3. Land-linking capital, like canals and rails and city streets.
4. Land-capturing (rent-seeking) capital, like squatters' improvements, and canal and rail lines built to secure land grants, and dams and canals built to secure water rights. These land-seizing investments are never optimal for society, and always waste capital. Land-seizing investments are laid out by self-seeking individuals ("rational economic agents") with no expectation of ever recovering the capital invested because the payoff comes as title to land, which never wears out. Canal, rail, traction, water supply, freeway and other such promoters are always mainly in the business of selling lands.

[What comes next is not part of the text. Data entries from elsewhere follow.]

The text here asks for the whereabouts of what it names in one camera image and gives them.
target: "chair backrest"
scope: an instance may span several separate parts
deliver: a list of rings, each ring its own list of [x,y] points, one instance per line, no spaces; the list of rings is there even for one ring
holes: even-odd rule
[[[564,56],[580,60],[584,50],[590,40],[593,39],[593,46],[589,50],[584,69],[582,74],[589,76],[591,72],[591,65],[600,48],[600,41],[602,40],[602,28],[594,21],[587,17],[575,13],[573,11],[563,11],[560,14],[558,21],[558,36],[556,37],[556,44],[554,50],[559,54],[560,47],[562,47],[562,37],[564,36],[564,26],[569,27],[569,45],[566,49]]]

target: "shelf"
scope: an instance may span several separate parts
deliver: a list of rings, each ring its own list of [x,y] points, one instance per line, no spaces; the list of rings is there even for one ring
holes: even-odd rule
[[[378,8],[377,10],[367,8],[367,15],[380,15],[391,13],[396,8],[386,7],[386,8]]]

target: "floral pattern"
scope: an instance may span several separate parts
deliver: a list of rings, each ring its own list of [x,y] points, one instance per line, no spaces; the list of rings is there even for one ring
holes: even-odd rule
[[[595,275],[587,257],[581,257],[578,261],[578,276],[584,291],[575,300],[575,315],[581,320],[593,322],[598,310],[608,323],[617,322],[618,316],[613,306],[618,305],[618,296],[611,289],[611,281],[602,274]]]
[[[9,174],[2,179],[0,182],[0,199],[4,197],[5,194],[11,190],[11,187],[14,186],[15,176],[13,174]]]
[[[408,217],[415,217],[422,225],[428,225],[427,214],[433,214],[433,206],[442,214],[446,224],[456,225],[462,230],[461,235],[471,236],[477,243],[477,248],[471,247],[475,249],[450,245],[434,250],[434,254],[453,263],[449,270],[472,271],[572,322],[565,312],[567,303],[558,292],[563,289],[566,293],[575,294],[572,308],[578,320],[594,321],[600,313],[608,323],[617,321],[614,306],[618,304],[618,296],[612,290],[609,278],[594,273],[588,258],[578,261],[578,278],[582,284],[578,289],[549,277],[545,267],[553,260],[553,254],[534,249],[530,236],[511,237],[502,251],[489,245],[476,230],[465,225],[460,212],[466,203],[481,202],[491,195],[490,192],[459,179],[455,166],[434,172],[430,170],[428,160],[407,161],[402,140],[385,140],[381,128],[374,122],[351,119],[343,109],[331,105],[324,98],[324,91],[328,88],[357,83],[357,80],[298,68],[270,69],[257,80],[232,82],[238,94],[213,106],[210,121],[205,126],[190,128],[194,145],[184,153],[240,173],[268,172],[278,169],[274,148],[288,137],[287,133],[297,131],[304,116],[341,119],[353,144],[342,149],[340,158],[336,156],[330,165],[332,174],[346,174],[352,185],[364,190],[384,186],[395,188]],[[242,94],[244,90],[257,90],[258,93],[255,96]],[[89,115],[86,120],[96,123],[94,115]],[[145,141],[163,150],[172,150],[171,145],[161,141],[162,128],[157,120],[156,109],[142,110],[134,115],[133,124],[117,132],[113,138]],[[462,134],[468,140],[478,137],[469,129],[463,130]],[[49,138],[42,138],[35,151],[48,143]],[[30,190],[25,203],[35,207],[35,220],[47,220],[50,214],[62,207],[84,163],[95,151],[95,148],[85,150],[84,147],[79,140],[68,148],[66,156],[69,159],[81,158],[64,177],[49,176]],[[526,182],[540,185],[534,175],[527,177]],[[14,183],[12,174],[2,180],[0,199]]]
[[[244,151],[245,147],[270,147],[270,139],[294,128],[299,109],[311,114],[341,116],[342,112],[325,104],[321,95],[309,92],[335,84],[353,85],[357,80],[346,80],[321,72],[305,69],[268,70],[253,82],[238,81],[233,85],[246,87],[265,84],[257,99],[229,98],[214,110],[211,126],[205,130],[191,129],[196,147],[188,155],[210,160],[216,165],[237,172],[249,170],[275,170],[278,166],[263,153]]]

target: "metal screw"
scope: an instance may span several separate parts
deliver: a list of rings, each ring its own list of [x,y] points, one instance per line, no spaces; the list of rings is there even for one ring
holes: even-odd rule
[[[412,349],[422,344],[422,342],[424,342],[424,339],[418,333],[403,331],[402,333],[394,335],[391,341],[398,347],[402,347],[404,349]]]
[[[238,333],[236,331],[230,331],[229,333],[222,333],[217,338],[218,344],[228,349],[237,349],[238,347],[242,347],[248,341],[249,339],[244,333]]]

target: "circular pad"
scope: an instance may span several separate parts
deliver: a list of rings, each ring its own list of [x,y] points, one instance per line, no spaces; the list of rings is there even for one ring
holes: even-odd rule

5. Rent-leading capital. In urban growth, an example is overimproving land today, expecting higher demand tomorrow. This is "forcing the future." It occurs because there are "economies of simultaneity" in building. It is hardly ever economical to add stories to buildngs one at a time. If you are going to build to four stories, you have to do it all at once. Suppose today's demand is high enough to justify a two-story building, but you see the demand rising steadily over the 60-year life of the building. You build a four-story building today, and absorb early losses on the upper two stories, as an investment for future years. A city builds a four-lane street, where two would do today, anticipating higher future usage. It puts excess capacity in its water and sewer lines, for future growth. Such examples are legion.
Economies of simultaneity are related to economies of scale. Building higher, taken by itself, suffers diseconomies, aka increasing costs. On the other hand, building larger, with horizontal expansion, evinces economies of scale. It also requires more land, meaning more land rent. It comes into style during periods of rent-leading capital building.
II. Land-saving capital and economic instability.
In a speculative land boom, land prices go prematurely high. Premature high land values profoundly distort the character of capital investment. High land prices stimulate land-saving, land-enhancing and land-linking investments. This is a rational economic response when and if the market is sending the right signals. Ideally, an optimally high level of land rents and values serves as a community synchronizer, causing everyone to build as though others were going to build complementarily in sync.
However, in the frenzy of a speculative boom the market sends the wrong signals. Land is peculiarly subject to inefficient, random speculative pricing in booms because it has no cost of production, so its pricing is entirely subjective, i.e. based solely on forecasts of future rents and resale prices, with no firm cap based on cost.